### Exercise
So that nothing is lost, write out all the lines below exactly.

### Data segment
*** Begin section ***
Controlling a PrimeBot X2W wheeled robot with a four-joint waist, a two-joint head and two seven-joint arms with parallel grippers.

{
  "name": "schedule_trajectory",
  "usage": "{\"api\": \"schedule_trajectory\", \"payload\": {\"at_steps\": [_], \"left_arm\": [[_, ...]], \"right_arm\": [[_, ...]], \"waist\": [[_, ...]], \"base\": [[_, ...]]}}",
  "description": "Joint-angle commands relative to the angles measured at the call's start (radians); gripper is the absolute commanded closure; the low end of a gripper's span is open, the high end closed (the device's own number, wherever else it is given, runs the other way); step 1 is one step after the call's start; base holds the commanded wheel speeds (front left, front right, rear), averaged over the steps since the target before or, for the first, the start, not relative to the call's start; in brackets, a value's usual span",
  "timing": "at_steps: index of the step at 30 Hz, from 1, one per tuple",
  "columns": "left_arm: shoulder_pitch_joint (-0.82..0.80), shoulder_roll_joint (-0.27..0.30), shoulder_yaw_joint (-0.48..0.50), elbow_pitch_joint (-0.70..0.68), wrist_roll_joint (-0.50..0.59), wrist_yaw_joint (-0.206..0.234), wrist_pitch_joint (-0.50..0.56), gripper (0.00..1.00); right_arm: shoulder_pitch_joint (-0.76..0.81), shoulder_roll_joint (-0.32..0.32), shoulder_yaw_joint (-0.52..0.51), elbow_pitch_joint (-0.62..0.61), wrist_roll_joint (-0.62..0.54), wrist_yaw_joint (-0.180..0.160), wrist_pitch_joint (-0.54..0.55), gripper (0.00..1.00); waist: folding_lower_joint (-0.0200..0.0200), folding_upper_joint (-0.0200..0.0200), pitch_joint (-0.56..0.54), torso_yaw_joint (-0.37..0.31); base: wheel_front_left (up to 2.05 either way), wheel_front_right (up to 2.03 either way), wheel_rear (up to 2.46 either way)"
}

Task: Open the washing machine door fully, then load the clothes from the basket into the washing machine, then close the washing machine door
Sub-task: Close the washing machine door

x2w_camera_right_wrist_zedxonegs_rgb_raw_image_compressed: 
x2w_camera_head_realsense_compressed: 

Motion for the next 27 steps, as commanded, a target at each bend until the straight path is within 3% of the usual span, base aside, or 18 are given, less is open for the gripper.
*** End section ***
### Solution
Controlling a PrimeBot X2W wheeled robot with a four-joint waist, a two-joint head and two seven-joint arms with parallel grippers.

{
  "name": "schedule_trajectory",
  "usage": "{\"api\": \"schedule_trajectory\", \"payload\": {\"at_steps\": [_], \"left_arm\": [[_, ...]], \"right_arm\": [[_, ...]], \"waist\": [[_, ...]], \"base\": [[_, ...]]}}",
  "description": "Joint-angle commands relative to the angles measured at the call's start (radians); gripper is the absolute commanded closure; the low end of a gripper's span is open, the high end closed (the device's own number, wherever else it is given, runs the other way); step 1 is one step after the call's start; base holds the commanded wheel speeds (front left, front right, rear), averaged over the steps since the target before or, for the first, the start, not relative to the call's start; in brackets, a value's usual span",
  "timing": "at_steps: index of the step at 30 Hz, from 1, one per tuple",
  "columns": "left_arm: shoulder_pitch_joint (-0.82..0.80), shoulder_roll_joint (-0.27..0.30), shoulder_yaw_joint (-0.48..0.50), elbow_pitch_joint (-0.70..0.68), wrist_roll_joint (-0.50..0.59), wrist_yaw_joint (-0.206..0.234), wrist_pitch_joint (-0.50..0.56), gripper (0.00..1.00); right_arm: shoulder_pitch_joint (-0.76..0.81), shoulder_roll_joint (-0.32..0.32), shoulder_yaw_joint (-0.52..0.51), elbow_pitch_joint (-0.62..0.61), wrist_roll_joint (-0.62..0.54), wrist_yaw_joint (-0.180..0.160), wrist_pitch_joint (-0.54..0.55), gripper (0.00..1.00); waist: folding_lower_joint (-0.0200..0.0200), folding_upper_joint (-0.0200..0.0200), pitch_joint (-0.56..0.54), torso_yaw_joint (-0.37..0.31); base: wheel_front_left (up to 2.05 either way), wheel_front_right (up to 2.03 either way), wheel_rear (up to 2.46 either way)"
}

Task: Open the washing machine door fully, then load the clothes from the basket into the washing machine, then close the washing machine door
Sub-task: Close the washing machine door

x2w_camera_right_wrist_zedxonegs_rgb_raw_image_compressed: 
x2w_camera_head_realsense_compressed: 

Motion for the next 27 steps, as commanded, a target at each bend until the straight path is within 3% of the usual span, base aside, or 18 are given, less is open for the gripper.

This exercise requires no additional answer.